Alexander Ivanov and his collection
Ivanov is a Russian businessman, a billionaire, oligarch, and art collector. Among other things, he collects Fabergé items. His most famous acquisition was the Rothschild egg in 2007, for £8.9 million. The interesting fact is that this egg had been specifically made for the imperial family. However, it had been in the Rothschild family since it was first purchased. It was one of the most expensive eggs that Fabergé had ever made and sold.
The bulk of Ivanov’s Fabergé collection is now the heart of the Fabergé Museum in Baden-Baden. This is also the source of the items Ruzhnikov questions.
I do recommend you read Ruzhnikov’s letter to understand the basis on which he makes his argument. But I’ll do my best to summarize it here if you are pressed for time. Ruzhnikov focuses on the ‘1904 Anniversary Easter Egg’, you can see above. As mentioned previously, it is broadly agreed that no eggs were made in 1904. That is the first red flag. In addition, Ruzhnikov questions the documents presented by Ivanov to support the egg’s provenance and finds them lacking.
The egg includes miniatures of the imperial family, which seem to be based on photos taken after 1904. This would throw the entire timeline off. In addition to that, this egg is similar to the 15th Anniversary Egg, which is unusual. Fabergé strived for originality and did not use any pattern more than once. Each egg was to be a unique gift. It did not offer the comfort of familiarity, but rather, gave the recipient a delightful surprise.

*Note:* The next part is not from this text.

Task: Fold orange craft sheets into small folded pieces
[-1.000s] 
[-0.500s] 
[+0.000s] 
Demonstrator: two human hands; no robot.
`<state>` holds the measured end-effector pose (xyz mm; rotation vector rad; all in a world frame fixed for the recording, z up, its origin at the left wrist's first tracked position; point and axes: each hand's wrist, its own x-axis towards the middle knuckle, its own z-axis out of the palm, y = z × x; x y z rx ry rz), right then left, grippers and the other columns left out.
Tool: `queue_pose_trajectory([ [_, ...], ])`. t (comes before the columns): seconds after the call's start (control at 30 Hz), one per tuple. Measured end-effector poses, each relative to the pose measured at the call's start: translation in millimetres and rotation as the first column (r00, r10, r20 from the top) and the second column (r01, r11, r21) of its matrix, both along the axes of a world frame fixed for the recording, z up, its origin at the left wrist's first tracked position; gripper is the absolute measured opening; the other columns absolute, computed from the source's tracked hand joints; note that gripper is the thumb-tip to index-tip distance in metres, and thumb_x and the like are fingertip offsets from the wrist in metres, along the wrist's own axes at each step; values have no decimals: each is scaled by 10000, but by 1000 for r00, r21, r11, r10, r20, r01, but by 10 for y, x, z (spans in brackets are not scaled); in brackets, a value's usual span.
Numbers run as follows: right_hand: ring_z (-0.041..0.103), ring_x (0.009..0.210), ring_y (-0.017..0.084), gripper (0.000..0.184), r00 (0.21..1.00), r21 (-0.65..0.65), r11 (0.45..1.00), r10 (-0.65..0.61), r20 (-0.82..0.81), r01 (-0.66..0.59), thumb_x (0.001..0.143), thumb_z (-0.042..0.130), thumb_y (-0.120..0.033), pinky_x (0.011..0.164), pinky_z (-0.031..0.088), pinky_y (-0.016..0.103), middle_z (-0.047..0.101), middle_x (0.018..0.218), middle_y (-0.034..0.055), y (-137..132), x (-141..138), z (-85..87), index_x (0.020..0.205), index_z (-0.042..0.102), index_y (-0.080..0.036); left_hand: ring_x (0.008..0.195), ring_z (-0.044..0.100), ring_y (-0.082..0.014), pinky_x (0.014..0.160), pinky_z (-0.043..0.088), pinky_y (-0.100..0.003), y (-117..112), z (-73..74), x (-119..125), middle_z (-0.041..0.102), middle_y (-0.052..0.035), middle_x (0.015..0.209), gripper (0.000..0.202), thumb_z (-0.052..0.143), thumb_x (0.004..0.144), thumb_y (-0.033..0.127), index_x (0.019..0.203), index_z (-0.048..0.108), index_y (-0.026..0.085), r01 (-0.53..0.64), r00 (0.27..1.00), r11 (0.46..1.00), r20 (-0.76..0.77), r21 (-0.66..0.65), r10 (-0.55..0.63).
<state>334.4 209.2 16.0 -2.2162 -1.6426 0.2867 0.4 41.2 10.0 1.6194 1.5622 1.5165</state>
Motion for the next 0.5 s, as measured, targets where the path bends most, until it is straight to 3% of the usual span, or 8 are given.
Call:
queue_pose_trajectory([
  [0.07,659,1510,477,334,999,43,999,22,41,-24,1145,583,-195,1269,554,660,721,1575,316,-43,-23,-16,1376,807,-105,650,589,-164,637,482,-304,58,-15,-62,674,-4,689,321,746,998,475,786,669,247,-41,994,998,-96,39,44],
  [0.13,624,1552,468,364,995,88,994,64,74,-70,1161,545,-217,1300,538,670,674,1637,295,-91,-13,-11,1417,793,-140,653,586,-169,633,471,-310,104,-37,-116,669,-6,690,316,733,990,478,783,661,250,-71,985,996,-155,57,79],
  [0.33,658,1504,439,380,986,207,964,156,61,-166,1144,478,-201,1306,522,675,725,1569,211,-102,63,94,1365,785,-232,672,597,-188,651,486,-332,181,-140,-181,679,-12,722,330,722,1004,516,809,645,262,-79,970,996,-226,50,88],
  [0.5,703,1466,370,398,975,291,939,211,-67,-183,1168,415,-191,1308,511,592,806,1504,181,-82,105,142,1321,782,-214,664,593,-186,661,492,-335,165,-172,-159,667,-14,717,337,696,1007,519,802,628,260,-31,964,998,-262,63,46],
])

Other eggs to feast your eyes on
But do not fret; all is not lost. There are around fifty imperial eggs with confirmed provenance around the world, and many more that Fabergé’s workshop produced. Some of them are in public collections, so while you might not be able to buy one there’s certainly a chance you will see one. You can find the full list of eggs with additional information here.
The Hen Egg, 1885
Just look at this! Such simplicity and yet such class. It is funny, it is beautiful, and it is totally and utterly useless. The perfect gift! The Hen Egg has an opaque white enameled outer ‘shell’, opening with a twist to reveal a first surprise – a matt yellow gold yolk. This in turn contains an enameled chased gold hen that once held a replica of the Imperial Crown with a precious ruby pendant egg within. The pendant by itself cost more than half of the egg’s total price. Unfortunately both have been lost and are only known from an old photograph.
Rosebud Egg, 1895
This was the first egg that Tsar Nicholas II gave his wife Alexandra Feodorovna. It is crafted from multi-colored gold, decorated with bands of rose-cut diamonds, and covered with a translucent, red guilloché enamel. The rosebud surprise is of an opaque yellow and green enamel. At its apex, the egg has a miniature portrait of the young Emperor under a table-cut diamond. Inside, they contained further surprises. A diamond-set crown and a ruby drop, are only known from an old photograph.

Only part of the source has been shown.